Every line that contains "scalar" must be located and copied from the data.

DATA EXTRACTS Block Start

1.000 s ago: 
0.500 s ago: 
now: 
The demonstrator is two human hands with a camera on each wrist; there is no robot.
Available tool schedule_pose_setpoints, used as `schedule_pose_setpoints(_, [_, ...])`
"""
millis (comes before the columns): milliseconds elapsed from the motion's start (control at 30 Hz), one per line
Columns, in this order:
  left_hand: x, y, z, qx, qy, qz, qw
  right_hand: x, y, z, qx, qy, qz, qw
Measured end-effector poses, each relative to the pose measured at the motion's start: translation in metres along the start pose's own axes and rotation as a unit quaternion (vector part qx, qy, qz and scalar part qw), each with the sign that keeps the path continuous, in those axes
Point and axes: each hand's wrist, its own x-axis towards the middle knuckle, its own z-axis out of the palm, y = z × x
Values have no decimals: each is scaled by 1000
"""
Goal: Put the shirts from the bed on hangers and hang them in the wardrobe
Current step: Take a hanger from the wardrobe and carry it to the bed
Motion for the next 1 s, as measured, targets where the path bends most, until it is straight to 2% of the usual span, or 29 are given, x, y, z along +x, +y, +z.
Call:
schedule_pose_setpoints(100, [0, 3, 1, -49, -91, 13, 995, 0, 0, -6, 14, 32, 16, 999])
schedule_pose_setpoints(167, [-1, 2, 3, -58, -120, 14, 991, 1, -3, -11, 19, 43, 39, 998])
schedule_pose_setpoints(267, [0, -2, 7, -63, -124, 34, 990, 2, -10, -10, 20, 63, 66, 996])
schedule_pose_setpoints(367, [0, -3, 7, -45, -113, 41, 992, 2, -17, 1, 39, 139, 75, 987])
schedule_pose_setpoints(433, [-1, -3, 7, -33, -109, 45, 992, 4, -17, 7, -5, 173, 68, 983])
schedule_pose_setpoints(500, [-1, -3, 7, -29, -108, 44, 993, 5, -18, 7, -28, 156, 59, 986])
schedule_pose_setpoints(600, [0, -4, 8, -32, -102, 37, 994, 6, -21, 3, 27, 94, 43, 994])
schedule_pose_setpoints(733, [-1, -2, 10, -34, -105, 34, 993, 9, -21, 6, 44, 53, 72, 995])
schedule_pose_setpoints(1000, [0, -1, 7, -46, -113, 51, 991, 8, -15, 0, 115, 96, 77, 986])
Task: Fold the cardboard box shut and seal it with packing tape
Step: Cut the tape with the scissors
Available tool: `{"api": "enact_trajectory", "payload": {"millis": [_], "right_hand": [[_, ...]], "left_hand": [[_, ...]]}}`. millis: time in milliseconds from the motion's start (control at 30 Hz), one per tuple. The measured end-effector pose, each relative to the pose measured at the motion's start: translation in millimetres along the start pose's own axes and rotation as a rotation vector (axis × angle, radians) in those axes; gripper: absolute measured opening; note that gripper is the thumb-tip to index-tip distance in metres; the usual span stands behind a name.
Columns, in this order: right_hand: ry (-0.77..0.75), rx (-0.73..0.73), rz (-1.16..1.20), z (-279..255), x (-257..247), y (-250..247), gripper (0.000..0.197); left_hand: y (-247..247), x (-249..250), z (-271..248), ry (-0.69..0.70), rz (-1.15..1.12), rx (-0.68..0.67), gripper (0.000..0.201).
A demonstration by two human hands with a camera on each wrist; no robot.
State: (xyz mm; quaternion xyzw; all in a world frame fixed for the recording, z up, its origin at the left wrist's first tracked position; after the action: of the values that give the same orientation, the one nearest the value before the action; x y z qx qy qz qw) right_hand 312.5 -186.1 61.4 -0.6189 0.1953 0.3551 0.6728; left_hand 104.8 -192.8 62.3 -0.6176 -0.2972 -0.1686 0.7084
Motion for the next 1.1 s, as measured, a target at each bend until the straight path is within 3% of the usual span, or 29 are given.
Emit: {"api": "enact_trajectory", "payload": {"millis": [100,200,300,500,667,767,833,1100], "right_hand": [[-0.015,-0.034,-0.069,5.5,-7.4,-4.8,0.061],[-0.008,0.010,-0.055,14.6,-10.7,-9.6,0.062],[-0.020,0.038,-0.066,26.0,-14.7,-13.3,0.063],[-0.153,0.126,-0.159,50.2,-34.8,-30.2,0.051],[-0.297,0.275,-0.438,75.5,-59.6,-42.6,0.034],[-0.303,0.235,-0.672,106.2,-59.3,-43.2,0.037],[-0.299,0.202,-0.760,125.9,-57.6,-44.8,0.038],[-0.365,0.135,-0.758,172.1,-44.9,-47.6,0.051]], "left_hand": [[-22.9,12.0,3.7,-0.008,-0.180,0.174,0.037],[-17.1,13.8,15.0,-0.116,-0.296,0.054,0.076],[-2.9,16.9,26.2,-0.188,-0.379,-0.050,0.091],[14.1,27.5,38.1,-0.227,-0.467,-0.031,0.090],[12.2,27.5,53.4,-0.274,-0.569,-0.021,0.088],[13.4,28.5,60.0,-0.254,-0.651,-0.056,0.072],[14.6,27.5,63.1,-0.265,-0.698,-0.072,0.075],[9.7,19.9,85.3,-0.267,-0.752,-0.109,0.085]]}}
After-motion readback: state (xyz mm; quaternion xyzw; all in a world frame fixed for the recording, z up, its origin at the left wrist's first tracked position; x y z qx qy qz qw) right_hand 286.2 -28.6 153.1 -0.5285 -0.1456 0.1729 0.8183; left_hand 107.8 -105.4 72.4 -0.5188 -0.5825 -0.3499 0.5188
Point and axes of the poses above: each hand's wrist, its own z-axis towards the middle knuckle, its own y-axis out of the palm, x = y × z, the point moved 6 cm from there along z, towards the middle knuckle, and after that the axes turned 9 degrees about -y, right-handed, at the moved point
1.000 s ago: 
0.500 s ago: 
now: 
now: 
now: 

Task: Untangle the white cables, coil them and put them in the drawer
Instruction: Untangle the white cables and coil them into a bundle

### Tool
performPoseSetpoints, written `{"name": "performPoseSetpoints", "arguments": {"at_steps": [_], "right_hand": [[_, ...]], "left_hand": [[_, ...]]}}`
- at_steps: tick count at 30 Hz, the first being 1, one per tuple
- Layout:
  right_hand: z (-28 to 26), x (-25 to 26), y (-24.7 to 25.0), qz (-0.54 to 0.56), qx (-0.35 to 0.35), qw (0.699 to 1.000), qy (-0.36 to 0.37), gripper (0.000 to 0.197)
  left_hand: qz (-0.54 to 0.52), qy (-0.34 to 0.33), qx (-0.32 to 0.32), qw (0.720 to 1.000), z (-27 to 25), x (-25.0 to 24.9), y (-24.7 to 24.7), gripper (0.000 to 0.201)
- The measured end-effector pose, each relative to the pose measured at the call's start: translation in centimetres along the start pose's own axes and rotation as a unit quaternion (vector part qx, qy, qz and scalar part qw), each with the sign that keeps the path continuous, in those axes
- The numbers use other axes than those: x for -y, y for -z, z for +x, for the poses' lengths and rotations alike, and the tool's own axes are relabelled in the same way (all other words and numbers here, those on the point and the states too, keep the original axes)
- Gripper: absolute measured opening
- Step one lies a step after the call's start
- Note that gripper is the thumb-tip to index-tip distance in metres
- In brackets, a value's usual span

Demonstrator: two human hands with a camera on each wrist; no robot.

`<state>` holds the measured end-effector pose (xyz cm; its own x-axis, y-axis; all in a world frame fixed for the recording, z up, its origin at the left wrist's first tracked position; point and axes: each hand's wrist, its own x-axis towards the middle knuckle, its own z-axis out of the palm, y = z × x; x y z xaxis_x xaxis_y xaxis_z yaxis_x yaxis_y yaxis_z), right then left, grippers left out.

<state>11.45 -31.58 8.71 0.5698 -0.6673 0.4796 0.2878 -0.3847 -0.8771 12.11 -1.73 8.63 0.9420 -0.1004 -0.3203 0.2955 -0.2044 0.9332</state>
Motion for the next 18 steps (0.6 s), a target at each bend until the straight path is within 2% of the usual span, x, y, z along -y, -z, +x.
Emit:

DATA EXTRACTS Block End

## TASK RESPONSE
Measured end-effector poses, each relative to the pose measured at the motion's start: translation in metres along the start pose's own axes and rotation as a unit quaternion (vector part qx, qy, qz and scalar part qw), each with the sign that keeps the path continuous, in those axes
- The measured end-effector pose, each relative to the pose measured at the call's start: translation in centimetres along the start pose's own axes and rotation as a unit quaternion (vector part qx, qy, qz and scalar part qw), each with the sign that keeps the path continuous, in those axes

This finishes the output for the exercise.